• Recorded information:
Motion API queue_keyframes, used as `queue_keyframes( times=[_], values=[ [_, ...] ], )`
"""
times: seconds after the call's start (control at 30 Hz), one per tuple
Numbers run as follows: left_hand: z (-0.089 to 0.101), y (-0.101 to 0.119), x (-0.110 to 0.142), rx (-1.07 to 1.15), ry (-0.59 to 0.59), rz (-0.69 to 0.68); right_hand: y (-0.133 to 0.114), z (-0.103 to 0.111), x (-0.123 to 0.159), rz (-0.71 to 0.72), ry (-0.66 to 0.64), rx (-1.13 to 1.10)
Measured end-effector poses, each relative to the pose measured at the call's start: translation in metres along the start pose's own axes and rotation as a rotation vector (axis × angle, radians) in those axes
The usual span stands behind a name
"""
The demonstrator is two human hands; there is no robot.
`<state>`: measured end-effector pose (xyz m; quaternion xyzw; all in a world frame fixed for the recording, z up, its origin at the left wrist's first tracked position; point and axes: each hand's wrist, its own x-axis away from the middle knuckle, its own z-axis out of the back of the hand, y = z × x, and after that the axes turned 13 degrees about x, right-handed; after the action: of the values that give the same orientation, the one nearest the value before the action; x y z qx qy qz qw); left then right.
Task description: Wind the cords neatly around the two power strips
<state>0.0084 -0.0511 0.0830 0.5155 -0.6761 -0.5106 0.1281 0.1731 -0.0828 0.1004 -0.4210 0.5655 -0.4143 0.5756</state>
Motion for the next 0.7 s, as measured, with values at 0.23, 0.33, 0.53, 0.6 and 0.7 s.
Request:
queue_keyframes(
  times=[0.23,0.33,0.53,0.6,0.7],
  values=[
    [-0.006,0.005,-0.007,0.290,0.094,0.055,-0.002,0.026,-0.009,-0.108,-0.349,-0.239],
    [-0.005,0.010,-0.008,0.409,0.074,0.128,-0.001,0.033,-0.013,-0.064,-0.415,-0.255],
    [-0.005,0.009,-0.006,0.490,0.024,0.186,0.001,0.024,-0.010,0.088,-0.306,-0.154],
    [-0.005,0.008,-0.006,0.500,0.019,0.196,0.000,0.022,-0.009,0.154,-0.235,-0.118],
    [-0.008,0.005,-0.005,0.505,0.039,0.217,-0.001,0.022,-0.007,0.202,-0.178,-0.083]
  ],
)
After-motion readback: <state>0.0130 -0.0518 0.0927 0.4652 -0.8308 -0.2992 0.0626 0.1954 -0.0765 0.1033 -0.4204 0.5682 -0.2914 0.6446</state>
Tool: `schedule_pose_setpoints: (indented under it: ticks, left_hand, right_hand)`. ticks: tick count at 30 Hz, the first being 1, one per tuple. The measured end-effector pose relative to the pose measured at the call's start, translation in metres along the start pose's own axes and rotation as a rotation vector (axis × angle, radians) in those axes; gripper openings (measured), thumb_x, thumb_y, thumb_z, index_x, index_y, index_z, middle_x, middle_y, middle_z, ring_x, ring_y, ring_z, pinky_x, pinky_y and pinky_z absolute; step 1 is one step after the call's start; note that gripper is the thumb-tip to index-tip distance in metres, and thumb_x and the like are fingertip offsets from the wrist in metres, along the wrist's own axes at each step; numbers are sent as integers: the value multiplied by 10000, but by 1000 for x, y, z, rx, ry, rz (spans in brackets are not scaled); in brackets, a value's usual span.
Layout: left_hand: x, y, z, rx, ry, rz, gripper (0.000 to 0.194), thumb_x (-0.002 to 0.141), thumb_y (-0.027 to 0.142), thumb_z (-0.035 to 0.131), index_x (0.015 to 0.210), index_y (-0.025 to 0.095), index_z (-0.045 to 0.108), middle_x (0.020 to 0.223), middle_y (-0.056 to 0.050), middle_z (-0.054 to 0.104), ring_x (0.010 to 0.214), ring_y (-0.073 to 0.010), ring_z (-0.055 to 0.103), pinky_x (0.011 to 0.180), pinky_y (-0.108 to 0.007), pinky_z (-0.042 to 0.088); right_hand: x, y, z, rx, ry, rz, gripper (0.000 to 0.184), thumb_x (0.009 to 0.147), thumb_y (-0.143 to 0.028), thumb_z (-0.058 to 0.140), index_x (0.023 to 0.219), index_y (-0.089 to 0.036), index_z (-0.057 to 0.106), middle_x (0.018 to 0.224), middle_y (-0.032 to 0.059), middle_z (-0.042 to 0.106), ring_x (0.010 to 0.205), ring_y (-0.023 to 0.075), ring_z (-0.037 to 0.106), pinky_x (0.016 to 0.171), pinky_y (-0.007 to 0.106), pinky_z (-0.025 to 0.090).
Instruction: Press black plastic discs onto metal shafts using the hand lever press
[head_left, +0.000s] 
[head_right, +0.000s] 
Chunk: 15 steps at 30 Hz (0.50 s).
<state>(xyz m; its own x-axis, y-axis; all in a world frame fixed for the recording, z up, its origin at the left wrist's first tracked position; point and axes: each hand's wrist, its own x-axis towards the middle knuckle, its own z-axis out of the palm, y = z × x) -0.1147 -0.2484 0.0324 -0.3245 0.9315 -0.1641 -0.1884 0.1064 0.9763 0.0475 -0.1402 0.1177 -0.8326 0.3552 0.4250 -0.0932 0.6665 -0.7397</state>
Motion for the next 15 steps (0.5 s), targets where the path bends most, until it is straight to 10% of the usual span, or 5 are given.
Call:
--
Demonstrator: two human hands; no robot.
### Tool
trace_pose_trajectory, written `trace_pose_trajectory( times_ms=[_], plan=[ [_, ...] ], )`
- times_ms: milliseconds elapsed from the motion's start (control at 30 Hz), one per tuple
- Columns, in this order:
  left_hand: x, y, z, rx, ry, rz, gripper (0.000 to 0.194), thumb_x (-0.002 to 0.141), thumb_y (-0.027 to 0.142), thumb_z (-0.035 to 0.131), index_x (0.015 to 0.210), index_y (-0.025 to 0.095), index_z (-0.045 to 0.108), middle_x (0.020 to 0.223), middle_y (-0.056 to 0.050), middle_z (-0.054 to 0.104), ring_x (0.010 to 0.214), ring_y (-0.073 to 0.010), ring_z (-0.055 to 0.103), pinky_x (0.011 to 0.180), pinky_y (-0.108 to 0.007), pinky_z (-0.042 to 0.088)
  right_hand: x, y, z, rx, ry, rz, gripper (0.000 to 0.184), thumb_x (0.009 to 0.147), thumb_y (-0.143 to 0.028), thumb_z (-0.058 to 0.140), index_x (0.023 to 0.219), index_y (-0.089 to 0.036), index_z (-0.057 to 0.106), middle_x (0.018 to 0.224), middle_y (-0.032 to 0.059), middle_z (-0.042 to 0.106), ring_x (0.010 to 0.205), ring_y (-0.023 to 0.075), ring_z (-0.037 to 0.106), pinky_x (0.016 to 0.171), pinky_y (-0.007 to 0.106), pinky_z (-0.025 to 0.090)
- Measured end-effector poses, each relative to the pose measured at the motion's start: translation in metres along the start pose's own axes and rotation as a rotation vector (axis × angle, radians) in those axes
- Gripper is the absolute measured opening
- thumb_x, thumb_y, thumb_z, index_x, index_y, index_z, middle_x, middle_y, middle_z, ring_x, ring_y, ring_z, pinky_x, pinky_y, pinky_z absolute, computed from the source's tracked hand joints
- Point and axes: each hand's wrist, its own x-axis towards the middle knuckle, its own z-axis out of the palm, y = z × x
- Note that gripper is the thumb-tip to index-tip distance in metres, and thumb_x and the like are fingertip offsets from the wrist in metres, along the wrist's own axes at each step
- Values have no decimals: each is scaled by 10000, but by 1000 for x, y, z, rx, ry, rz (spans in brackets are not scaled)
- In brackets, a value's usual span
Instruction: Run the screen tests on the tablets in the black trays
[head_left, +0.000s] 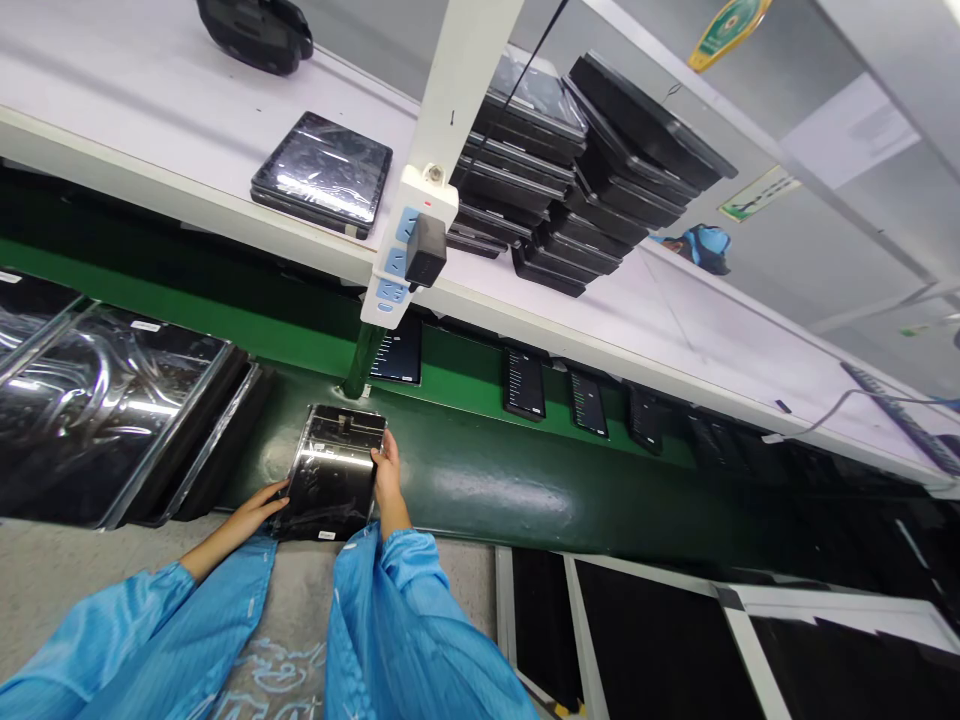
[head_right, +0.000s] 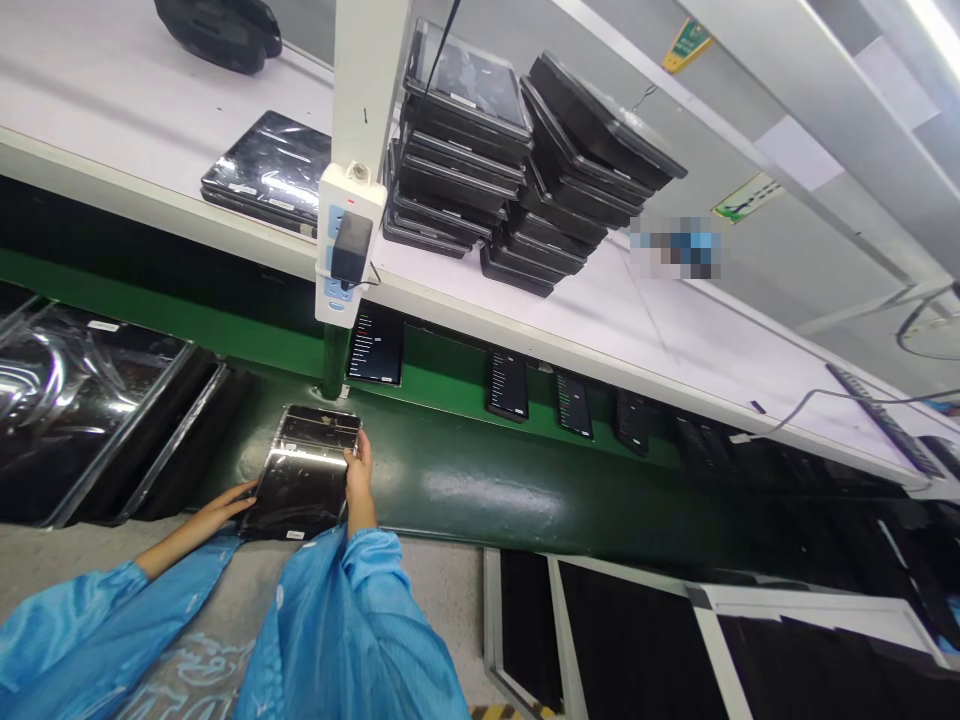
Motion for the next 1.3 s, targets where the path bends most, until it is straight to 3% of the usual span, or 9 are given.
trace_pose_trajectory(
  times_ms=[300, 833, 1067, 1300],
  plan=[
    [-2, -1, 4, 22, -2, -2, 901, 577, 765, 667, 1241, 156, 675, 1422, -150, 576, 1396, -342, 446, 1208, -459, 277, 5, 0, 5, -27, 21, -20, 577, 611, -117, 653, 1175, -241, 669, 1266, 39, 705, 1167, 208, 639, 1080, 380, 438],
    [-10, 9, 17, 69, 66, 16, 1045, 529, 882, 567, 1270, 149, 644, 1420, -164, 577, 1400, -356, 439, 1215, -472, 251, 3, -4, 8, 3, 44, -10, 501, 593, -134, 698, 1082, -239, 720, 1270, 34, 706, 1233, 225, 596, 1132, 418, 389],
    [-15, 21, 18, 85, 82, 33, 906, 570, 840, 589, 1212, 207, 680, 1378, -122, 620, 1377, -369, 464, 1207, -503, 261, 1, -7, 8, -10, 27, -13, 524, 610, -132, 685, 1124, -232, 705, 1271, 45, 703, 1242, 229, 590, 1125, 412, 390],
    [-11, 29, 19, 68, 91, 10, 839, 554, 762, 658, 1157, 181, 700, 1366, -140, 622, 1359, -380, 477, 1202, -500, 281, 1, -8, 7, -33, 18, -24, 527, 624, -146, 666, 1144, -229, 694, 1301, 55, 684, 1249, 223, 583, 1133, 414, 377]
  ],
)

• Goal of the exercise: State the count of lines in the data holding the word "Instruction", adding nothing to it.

• Answer to the problem: 2